Initially, based on the information in the record, the discovery requests themselves were duly and properly served on Obeng through his then-counsel. 

On October 6, 2023, Obeng filed a substitution of counsel indicating that he is now representing himself; the substitution form includes a mailing address for Obeng but no email address.

Obeng is not a represented party and so is not subject to any mandatory provision for accepting electronic service that applies to represented parties.  (See Code Civ. Proc., § 1010.6; Cal. Rules of Court, rule 2.251.)  Nor is there any evidence in the record that Obeng agreed to or consented to electronic service of court documents in this matter.  Accordingly, SCPMG (and all parties) are required to serve Obeng by mail (or by some other authorized means other than electronic service).
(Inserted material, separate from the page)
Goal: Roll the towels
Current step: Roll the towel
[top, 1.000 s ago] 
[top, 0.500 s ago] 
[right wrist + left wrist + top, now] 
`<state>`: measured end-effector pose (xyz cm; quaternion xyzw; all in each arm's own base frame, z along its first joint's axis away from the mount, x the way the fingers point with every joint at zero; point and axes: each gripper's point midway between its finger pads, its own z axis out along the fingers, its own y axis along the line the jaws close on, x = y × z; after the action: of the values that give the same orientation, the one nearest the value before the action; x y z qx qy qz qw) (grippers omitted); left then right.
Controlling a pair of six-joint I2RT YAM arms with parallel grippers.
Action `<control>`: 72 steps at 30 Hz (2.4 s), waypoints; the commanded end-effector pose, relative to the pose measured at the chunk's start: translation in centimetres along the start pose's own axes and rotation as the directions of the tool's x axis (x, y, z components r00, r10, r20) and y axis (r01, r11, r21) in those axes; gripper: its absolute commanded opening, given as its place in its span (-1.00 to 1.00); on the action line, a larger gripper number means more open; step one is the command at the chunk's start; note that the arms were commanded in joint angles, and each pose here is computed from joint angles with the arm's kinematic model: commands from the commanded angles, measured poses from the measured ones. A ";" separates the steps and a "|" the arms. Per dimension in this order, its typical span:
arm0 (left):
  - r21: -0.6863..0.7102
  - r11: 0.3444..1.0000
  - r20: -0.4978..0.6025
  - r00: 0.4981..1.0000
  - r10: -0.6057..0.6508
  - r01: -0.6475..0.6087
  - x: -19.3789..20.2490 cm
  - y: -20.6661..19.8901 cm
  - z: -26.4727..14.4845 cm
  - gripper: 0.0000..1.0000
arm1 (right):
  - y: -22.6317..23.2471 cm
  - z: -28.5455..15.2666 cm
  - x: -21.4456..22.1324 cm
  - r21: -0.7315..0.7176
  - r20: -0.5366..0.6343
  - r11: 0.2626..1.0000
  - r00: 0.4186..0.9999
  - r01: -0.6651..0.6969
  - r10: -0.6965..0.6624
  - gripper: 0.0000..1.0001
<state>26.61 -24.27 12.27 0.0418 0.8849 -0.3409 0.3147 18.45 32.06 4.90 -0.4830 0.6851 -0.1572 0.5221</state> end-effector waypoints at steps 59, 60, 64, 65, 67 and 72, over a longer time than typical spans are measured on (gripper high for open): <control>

Here, however, according to the proofs of service, Obeng was served with these two motions electronic service only.  That is not valid service for these motions.

Accordingly, the Court DENIES these two motions for lack of proper service.  The denial is without prejudice.

Conclusion

The Court DENIES without prejudice the motions of Cross-Defendant Southern California Permanente Medical Group to compel Obeng to respond to interrogatories and requests for production.

Moving party is ORDERED to give notice.